翌日。訓練終了後も、事情を知る隊員たちは兵舎に戻ろうとしなかった。妹尾とビクターの対決を見届けたかったのだ。
中隊長もこの件に関しては噂を耳にしていたが、あえて知らないことにした。万一、連隊長の耳にまで届いて問題になるようなことがあった場合には、自分が盾となって守ってあげようと考えていた。
中隊長の興味は問題児ビクターではなく、日本人セナ・タトゥーロの方にあった。訓練態度はいたって真面目だが、第2落下傘連隊にあっては特別優秀というほどでもなく、むしろ目立たない隊員といえる。そのセナがビクターの挑発を受けて立ったということは、それなりに勝算があるのだろう。それを見届けてみたいという個人的な興味もあってのことだった。
野次馬たちによって円形のリングが自然と形作られ、いよいよ決闘の様相を呈していた。その中央で、間合いを保ちながら対峙する両者を比較すると、ビクターの方が頭一つ分背が高く、体重も倍近くありそうに見えた。
ビクターはボクサーのように構えた腕をゆっくり回しながらにやにや笑っている。妹尾は、柔道の試合を思い出しながらビクターの出方を伺っていた。地面に倒してしまえば体格差は意味を失う。そこからは柔道で鍛えた自分の独壇場だ。関節を破壊して後々まで影響を残すよりも、絞め落としたほうが後遺症もないし、何よりビクターの自尊心を剥ぎ取るのに効果的だろう。
問題はビクターを地面に転がすことができるかどうかだ。ボクシングスタイルの構えから察するに、おそらくビクターは打撃系格闘技の経験者なのだろう。あの太い腕から繰り出されるパンチをまともに喰らったら、そこですべてが終わってしまう。いかに奴のパンチをかい潜って組付き、素早く地面に倒せるか。ファーストコンタクトが肝心だ。
だが、そんな妹尾の心配は無用だった。ファイティングポーズを解いた無防備なビクターが、焦れたように両手を前に突き出して闇雲に突進してきたのだ。
妹尾にとっては願ってもない好機だ。
ビクターの片腕を抱え込むと素早く体を入れ替えた。
次の瞬間、まるで無重力のようにビクターの巨体が弧を描いて宙に踊った。
妹尾は、相手の突進力を利用しながら鮮やかな一本背負いを決めた。
見物する隊員たちからどよめきが起こった。
背中から強烈に地面に叩きつけられたビクターは、百二十キロ以上あるであろう自重も仇となって、呼吸困難に陥っている。
妹尾は間髪入れず、横たわるビクターの腕と首を腿で挟み込んで横三角締めに入った。
両足をロックして全力で絞め上げる妹尾に対し、死に物狂いで暴れ続けるビクター。
普通の人間ならとっくに落ちているはずだが、なおももがき続ける。その力の強さに驚愕しつつも、冷静な妹尾は勝利を確信していた。
やがてビクターの体から力が抜けるのを感じ取ると、技を解いた妹尾は蹴るように相手の体をズラしながら立ち上がった。
周囲の隊員たちのどよめきが喝采に変わった。「セーナ、セーナ」とコールが巻き起こったが、これは競技ではない。
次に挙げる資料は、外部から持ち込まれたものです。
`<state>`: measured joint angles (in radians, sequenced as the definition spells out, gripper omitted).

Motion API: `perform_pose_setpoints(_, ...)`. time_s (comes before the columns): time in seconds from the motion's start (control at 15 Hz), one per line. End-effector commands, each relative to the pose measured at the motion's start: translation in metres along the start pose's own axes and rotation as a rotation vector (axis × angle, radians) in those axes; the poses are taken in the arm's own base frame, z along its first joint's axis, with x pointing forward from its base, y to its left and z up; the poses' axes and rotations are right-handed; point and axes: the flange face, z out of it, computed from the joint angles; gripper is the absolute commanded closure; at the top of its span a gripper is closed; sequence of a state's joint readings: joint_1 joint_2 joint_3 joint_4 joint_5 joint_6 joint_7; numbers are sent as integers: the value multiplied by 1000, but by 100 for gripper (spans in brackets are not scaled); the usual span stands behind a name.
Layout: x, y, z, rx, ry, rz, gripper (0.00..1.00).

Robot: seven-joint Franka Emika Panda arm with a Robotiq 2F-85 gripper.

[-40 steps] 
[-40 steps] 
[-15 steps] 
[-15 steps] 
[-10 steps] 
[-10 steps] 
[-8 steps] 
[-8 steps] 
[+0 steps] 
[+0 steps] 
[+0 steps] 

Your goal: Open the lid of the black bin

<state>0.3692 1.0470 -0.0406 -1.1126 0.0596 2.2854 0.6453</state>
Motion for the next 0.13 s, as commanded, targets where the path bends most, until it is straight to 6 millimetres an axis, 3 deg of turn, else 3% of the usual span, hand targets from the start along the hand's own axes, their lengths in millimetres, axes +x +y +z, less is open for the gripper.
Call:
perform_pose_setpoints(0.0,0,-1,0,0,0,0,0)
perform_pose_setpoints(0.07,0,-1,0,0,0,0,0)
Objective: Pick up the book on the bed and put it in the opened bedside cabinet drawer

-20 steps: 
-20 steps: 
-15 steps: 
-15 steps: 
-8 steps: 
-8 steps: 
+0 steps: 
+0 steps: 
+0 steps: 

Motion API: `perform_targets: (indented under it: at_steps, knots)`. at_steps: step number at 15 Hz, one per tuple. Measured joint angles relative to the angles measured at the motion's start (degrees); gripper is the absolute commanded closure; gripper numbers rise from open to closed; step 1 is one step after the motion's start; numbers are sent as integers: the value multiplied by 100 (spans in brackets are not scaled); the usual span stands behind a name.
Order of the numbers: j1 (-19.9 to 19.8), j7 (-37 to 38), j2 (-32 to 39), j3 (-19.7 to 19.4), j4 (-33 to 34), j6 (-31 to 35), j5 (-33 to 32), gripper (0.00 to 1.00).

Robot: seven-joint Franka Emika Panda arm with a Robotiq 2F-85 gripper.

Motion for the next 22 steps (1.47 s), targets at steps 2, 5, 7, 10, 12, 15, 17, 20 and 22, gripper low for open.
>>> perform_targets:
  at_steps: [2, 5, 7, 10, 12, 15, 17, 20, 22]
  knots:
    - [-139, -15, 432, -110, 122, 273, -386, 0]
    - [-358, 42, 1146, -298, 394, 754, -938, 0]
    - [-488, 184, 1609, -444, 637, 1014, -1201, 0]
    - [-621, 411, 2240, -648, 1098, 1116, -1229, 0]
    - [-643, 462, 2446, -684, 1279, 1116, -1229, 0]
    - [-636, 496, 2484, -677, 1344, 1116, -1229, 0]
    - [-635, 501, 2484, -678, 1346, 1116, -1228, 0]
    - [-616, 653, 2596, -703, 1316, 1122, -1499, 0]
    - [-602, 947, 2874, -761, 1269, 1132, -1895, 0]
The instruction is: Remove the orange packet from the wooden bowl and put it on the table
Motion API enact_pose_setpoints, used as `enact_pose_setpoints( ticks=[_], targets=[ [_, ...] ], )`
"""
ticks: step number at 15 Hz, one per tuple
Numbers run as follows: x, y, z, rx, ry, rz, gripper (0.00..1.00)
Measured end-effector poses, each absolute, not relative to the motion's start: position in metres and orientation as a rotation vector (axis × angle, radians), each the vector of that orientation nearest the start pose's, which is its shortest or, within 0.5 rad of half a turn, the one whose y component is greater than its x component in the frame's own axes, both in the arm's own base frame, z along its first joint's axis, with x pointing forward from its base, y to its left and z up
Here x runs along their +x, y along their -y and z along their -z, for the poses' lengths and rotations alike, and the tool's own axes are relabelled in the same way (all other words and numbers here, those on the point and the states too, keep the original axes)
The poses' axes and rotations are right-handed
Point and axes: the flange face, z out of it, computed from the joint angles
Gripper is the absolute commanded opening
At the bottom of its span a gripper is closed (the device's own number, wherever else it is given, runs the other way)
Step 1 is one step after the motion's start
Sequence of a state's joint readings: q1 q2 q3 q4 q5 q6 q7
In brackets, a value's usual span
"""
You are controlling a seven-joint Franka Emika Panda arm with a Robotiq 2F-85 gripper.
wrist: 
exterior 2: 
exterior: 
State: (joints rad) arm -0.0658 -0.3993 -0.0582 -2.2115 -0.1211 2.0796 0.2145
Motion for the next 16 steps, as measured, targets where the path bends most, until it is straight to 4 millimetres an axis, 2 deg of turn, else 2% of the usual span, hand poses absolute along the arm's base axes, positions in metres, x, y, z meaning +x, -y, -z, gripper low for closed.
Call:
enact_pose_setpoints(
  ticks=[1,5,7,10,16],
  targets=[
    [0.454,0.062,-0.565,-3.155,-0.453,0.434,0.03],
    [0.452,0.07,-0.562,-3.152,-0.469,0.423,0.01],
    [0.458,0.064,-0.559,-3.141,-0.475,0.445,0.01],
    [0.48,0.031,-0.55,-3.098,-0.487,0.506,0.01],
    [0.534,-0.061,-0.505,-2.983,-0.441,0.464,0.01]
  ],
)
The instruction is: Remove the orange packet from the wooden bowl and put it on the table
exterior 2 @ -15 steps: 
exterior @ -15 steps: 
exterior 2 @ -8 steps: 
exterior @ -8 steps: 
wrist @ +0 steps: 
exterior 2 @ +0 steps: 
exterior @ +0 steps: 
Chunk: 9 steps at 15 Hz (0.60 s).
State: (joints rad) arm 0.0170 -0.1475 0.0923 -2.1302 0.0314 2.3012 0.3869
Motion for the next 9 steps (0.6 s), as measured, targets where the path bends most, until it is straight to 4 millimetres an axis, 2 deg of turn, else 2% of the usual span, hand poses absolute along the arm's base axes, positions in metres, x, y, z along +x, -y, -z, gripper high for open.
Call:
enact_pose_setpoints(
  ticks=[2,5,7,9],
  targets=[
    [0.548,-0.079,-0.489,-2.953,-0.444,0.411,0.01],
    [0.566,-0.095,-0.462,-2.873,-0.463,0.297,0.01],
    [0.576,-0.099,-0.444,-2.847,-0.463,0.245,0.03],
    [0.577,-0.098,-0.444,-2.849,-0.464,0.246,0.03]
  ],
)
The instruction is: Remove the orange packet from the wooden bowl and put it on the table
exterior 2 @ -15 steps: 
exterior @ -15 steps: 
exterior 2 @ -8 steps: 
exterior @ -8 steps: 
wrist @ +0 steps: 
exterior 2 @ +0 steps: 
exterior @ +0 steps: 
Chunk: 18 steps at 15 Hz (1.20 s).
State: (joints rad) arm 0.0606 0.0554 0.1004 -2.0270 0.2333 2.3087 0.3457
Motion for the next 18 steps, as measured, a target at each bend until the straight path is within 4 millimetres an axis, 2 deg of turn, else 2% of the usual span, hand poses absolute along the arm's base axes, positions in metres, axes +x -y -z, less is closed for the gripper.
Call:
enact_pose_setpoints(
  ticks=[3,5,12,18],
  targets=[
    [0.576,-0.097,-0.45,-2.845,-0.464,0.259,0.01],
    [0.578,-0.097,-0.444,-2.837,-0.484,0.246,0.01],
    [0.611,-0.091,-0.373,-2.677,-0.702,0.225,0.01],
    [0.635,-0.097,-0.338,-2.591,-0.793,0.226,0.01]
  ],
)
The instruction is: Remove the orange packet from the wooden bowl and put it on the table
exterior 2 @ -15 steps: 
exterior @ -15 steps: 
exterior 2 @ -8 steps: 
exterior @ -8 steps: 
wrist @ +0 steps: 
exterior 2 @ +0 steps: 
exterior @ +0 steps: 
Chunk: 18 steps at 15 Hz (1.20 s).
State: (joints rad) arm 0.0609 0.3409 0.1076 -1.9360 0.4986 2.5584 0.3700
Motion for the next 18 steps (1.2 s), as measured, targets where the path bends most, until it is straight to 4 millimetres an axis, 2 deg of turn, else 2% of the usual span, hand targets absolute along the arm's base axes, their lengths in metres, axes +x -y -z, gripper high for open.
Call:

ガッツポーズで応えるわけにもいかない妹尾は、なんとなく居心地悪そうに肩をすくめてみせた。
幸い、この一件が連隊内で問題視されることは一切なかった。そしてこの日以降、妹尾を見る隊員たちの目が変わった。尊敬の念ととともにサムライボーイの愛称で呼ばれるようになった。
数日後、基地内のバーで妹尾が会計を済ませようとしたところ「お代は結構です。この先一ヵ月分の飲み代はすでに頂いております」と言われて驚いた。ビクターから妹尾への、敬意を込めたお詫びの印だった。
それから一ヵ月の間、妹尾は遠慮なくただ酒を楽しんだ。あれ以来、隊内におけるビクターの態度も明らかに変わった。今までのように人種差別を露わにするようなことは二度となかった。
やがて外人部隊を除隊したビクター・スルエフは、その後九十年代後半のコソボ紛争において、セルビア治安部隊の一員として戦闘に参加、戦死する。